__DATA EXTRACT__.
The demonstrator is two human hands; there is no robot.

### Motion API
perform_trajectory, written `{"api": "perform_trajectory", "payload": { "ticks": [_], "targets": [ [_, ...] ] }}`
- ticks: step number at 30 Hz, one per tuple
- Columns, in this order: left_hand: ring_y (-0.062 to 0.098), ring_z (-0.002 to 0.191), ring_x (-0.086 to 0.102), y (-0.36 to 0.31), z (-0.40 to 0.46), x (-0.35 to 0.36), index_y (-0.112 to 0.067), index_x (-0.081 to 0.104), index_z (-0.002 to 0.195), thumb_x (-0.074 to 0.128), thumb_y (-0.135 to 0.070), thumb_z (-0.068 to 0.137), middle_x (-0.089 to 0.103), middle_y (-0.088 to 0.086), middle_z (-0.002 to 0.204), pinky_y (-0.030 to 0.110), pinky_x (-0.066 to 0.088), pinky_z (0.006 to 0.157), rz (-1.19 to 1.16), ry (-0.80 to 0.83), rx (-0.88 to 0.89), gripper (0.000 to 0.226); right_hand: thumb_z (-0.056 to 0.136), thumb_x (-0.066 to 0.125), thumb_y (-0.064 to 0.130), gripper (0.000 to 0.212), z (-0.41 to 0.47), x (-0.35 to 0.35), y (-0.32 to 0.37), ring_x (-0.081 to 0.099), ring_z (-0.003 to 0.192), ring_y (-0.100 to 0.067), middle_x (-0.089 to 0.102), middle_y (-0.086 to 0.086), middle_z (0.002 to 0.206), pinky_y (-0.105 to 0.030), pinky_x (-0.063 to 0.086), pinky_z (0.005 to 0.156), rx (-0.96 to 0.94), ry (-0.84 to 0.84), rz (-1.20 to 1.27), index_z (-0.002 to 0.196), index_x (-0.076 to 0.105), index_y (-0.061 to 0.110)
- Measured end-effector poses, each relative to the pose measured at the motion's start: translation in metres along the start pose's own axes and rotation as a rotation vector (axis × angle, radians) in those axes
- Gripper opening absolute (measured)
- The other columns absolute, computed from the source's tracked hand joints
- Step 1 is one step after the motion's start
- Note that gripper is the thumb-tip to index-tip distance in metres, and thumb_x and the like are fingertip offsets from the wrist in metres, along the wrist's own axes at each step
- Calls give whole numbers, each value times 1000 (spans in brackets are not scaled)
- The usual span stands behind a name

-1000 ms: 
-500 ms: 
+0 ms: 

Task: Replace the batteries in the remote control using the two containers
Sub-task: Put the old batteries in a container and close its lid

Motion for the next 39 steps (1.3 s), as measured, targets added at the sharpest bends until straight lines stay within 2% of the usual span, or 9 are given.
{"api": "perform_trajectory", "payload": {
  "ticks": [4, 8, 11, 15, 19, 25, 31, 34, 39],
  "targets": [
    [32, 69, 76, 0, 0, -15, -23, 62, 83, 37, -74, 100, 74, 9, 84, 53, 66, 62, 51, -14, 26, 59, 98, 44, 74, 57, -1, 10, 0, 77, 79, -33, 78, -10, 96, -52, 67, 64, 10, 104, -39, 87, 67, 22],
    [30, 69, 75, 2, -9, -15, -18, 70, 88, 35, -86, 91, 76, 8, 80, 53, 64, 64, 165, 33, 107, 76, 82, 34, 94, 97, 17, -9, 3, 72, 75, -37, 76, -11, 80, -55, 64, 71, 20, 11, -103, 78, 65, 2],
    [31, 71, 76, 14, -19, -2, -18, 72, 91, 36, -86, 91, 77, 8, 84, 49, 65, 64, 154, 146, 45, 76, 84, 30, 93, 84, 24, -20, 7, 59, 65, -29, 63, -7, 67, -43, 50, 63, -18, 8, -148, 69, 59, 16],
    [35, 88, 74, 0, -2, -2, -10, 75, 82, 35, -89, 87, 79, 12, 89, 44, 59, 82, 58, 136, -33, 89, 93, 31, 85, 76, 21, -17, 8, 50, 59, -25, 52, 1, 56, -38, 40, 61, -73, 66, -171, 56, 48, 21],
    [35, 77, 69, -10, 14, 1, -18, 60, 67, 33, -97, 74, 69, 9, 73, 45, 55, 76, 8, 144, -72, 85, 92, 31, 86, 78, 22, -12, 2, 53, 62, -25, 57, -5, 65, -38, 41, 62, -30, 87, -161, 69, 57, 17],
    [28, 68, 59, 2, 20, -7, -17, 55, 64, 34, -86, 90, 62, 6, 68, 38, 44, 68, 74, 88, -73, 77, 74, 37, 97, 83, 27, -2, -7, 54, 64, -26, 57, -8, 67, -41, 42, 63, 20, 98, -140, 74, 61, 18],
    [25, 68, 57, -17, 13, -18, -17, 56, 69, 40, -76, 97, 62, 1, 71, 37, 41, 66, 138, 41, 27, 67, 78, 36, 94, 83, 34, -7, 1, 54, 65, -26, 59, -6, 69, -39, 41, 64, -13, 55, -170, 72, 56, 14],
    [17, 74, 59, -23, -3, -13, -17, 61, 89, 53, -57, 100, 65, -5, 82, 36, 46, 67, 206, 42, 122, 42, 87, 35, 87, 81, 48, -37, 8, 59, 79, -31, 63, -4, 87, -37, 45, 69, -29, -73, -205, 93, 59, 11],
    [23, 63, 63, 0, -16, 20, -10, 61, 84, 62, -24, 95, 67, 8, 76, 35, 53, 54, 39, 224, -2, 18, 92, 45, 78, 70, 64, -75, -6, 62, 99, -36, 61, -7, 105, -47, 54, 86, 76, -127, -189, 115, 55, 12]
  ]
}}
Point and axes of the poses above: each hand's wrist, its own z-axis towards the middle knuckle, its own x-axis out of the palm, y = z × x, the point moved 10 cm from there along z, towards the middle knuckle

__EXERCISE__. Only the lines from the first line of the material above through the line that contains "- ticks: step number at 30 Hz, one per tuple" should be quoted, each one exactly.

__SOLUTION TO THIS EXERCISE__.
The demonstrator is two human hands; there is no robot.

### Motion API
perform_trajectory, written `{"api": "perform_trajectory", "payload": { "ticks": [_], "targets": [ [_, ...] ] }}`
- ticks: step number at 30 Hz, one per tuple

This response is now finished.